* WHAT NEEDS TO BE DONE *
Using the records below, write out again exactly the lines that begin at the line containing "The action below" and end at the line containing "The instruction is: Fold", and no other lines.

[Dataset items]

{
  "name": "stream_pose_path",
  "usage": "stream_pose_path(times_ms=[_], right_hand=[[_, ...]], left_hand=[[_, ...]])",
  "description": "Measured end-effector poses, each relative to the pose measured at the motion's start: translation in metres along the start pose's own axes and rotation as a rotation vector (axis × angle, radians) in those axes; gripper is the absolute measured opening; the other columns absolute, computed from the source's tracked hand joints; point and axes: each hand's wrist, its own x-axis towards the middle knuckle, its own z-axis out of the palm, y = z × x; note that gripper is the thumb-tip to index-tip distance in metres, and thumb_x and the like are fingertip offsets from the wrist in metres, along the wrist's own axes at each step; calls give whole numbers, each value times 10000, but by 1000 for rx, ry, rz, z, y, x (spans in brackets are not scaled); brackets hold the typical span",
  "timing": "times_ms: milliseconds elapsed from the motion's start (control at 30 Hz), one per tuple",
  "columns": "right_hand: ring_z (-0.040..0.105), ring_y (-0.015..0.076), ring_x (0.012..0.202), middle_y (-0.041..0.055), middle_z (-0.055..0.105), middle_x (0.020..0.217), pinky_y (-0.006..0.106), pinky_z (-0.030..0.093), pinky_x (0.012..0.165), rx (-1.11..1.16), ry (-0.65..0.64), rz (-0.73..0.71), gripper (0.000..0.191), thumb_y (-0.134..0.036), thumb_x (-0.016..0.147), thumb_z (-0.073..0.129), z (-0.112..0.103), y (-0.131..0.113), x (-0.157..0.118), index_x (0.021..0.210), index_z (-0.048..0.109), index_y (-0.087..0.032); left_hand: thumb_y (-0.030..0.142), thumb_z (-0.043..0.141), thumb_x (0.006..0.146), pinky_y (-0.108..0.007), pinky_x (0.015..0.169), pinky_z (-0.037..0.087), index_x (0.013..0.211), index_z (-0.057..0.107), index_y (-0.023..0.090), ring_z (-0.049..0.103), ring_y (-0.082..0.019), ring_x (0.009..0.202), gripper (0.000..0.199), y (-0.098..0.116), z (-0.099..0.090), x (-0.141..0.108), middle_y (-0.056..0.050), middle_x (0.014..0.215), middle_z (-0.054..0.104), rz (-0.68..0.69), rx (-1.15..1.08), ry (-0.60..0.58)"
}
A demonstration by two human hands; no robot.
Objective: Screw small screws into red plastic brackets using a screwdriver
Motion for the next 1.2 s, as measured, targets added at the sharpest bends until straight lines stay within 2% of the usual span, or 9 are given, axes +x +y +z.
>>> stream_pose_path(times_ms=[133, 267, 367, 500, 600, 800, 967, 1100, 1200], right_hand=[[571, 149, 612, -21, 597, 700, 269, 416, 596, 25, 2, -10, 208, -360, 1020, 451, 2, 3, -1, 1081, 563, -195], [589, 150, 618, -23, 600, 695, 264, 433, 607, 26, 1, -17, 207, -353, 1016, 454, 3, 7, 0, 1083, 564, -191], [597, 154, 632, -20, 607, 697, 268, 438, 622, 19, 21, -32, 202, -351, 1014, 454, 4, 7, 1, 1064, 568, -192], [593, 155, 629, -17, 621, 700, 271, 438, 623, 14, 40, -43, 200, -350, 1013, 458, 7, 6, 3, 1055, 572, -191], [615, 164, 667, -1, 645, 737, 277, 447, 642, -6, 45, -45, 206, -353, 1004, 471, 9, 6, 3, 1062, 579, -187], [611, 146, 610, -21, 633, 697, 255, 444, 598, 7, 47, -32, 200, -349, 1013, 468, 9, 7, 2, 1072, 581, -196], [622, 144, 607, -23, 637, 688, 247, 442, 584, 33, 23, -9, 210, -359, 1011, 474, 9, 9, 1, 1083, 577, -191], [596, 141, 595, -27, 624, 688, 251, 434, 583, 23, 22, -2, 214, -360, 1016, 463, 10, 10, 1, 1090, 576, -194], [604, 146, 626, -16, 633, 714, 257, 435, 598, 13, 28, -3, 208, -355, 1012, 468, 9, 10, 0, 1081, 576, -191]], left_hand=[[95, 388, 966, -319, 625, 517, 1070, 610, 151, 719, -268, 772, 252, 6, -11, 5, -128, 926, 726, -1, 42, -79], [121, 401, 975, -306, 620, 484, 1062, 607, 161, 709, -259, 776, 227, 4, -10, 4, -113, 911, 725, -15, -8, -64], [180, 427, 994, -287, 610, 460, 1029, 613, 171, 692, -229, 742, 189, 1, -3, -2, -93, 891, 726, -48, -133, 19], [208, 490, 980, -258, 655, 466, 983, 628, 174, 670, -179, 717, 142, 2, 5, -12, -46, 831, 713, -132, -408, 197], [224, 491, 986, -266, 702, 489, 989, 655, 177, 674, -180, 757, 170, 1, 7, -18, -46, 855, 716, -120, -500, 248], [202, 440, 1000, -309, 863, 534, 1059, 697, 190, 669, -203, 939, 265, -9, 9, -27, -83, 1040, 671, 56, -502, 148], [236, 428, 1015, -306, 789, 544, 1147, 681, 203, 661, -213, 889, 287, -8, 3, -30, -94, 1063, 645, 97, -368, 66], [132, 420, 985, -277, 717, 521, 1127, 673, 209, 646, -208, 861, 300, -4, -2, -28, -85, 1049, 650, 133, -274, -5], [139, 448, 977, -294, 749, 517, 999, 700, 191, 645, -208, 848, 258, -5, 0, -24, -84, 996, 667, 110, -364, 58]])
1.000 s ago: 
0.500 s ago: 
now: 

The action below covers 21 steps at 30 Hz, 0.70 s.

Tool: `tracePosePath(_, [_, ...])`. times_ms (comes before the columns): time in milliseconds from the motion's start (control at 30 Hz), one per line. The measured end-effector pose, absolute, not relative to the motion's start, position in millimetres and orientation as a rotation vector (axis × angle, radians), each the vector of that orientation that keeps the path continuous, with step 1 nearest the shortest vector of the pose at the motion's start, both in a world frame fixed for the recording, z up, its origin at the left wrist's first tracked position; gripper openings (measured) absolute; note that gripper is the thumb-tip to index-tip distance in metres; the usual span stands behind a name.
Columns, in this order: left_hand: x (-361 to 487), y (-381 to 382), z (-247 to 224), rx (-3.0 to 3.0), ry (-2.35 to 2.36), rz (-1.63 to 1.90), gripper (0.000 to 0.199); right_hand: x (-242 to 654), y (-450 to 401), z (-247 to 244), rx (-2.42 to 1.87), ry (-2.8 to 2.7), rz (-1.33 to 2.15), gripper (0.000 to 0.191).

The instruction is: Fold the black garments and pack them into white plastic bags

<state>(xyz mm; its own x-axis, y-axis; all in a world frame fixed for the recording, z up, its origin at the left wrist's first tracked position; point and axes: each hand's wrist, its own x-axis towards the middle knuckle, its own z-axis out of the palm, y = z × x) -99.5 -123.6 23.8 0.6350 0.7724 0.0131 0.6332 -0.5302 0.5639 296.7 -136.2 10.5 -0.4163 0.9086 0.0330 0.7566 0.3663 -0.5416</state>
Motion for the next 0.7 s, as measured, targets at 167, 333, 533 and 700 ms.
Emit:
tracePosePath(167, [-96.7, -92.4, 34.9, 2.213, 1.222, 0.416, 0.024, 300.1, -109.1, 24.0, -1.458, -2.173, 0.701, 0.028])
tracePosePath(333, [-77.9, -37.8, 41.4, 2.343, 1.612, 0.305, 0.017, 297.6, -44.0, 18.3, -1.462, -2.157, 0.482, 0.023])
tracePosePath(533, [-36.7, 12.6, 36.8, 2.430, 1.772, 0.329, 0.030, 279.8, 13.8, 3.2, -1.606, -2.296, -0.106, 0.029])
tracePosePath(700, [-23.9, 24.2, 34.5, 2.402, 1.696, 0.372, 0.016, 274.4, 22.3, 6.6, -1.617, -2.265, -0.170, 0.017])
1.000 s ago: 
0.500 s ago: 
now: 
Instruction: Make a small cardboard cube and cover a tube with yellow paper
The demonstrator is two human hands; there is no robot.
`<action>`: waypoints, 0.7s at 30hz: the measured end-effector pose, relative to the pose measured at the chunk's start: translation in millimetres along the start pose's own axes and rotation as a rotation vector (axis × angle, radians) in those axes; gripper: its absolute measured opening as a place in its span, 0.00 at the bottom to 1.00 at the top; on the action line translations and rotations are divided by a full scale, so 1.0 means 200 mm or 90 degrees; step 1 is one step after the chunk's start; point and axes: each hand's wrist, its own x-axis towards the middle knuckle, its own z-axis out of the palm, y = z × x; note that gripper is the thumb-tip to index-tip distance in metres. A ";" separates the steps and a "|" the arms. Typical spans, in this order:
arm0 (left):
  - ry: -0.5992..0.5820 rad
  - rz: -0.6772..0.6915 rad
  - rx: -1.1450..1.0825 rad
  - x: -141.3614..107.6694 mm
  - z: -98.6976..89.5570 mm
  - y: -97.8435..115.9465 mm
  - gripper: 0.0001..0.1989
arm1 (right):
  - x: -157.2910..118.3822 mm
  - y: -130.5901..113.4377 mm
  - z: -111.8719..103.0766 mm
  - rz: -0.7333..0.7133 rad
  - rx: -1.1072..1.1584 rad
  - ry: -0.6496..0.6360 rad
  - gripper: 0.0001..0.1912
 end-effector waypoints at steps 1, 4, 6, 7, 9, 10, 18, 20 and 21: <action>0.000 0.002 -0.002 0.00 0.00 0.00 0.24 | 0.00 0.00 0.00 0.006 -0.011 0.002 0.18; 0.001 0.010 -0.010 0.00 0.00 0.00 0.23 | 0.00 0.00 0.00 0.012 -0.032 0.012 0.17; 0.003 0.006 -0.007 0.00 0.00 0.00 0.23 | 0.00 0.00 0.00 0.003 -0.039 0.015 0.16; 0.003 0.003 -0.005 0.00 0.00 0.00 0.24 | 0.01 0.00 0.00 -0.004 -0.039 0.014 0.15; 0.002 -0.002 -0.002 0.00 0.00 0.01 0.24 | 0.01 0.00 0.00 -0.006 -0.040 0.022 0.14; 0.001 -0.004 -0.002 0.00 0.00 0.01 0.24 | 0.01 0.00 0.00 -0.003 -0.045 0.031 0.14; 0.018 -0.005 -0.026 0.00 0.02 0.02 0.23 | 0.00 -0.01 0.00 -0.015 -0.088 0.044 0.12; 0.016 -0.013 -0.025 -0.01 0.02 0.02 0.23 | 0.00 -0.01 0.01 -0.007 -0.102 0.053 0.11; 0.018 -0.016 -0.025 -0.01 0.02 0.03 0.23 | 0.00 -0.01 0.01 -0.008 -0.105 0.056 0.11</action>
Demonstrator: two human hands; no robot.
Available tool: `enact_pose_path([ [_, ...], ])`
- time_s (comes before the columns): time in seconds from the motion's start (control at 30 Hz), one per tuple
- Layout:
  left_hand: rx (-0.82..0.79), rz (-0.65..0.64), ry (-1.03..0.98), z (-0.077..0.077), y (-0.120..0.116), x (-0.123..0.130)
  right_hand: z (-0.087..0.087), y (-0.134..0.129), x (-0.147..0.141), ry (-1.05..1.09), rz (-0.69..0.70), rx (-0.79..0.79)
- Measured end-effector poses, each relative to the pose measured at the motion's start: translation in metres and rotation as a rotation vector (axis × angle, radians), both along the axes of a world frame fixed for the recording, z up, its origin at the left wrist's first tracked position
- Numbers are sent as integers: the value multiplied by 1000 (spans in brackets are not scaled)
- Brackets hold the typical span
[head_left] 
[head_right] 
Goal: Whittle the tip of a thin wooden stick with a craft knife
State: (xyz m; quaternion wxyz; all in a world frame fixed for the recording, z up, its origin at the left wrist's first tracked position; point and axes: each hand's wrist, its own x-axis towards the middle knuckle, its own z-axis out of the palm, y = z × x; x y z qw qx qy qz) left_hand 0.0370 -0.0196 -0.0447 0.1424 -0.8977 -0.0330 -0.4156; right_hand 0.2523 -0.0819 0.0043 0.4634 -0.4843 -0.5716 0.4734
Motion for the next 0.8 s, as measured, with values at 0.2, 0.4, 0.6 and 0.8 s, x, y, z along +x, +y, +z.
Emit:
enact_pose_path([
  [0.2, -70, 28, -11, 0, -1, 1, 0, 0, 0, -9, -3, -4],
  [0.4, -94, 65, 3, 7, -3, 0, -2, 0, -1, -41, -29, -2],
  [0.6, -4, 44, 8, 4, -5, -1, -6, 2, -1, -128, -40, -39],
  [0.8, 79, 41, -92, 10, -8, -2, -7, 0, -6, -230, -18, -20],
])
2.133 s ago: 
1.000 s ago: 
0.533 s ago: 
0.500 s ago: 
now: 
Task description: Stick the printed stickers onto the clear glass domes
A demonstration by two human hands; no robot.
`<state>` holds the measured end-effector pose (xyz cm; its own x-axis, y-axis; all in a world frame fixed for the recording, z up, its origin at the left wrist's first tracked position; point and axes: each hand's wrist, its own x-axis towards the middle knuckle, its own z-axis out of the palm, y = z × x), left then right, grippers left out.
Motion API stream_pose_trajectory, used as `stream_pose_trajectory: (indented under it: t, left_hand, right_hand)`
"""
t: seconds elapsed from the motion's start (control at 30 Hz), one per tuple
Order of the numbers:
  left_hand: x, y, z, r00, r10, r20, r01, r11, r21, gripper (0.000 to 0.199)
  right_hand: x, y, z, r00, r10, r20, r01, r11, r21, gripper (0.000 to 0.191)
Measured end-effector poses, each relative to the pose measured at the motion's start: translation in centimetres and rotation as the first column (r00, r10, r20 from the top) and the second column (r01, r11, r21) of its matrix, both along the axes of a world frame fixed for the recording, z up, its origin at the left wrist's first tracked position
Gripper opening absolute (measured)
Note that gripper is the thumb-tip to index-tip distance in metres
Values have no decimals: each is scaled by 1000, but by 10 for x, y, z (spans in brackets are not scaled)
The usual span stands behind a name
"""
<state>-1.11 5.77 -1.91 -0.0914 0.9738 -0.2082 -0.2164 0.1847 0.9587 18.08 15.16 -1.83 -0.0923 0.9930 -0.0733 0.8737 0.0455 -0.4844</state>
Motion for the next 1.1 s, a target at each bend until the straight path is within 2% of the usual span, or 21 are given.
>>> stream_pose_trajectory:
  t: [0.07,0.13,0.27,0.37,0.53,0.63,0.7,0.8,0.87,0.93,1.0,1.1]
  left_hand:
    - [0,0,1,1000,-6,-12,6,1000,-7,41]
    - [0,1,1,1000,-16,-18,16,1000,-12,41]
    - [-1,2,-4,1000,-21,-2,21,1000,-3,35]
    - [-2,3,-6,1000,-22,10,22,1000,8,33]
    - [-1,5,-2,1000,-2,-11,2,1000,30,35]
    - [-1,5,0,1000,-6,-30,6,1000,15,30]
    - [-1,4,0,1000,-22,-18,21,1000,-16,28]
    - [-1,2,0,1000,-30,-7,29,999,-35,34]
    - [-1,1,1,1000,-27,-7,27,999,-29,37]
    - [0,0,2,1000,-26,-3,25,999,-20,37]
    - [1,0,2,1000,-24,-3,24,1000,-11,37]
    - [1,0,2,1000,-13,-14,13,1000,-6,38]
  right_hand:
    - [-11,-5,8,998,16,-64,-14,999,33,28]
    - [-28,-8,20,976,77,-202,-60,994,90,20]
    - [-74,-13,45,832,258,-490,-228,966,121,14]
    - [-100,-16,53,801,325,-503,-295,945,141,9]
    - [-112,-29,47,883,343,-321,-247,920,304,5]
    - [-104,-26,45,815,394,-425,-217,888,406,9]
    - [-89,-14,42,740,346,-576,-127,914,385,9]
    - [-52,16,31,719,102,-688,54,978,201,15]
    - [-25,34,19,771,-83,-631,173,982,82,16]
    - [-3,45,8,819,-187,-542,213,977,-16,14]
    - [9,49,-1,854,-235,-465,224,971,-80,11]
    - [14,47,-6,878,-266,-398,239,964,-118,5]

* TASK OUTPUT *
The action below covers 21 steps at 30 Hz, 0.70 s.

Tool: `tracePosePath(_, [_, ...])`. times_ms (comes before the columns): time in milliseconds from the motion's start (control at 30 Hz), one per line. The measured end-effector pose, absolute, not relative to the motion's start, position in millimetres and orientation as a rotation vector (axis × angle, radians), each the vector of that orientation that keeps the path continuous, with step 1 nearest the shortest vector of the pose at the motion's start, both in a world frame fixed for the recording, z up, its origin at the left wrist's first tracked position; gripper openings (measured) absolute; note that gripper is the thumb-tip to index-tip distance in metres; the usual span stands behind a name.
Columns, in this order: left_hand: x (-361 to 487), y (-381 to 382), z (-247 to 224), rx (-3.0 to 3.0), ry (-2.35 to 2.36), rz (-1.63 to 1.90), gripper (0.000 to 0.199); right_hand: x (-242 to 654), y (-450 to 401), z (-247 to 244), rx (-2.42 to 1.87), ry (-2.8 to 2.7), rz (-1.33 to 2.15), gripper (0.000 to 0.191).

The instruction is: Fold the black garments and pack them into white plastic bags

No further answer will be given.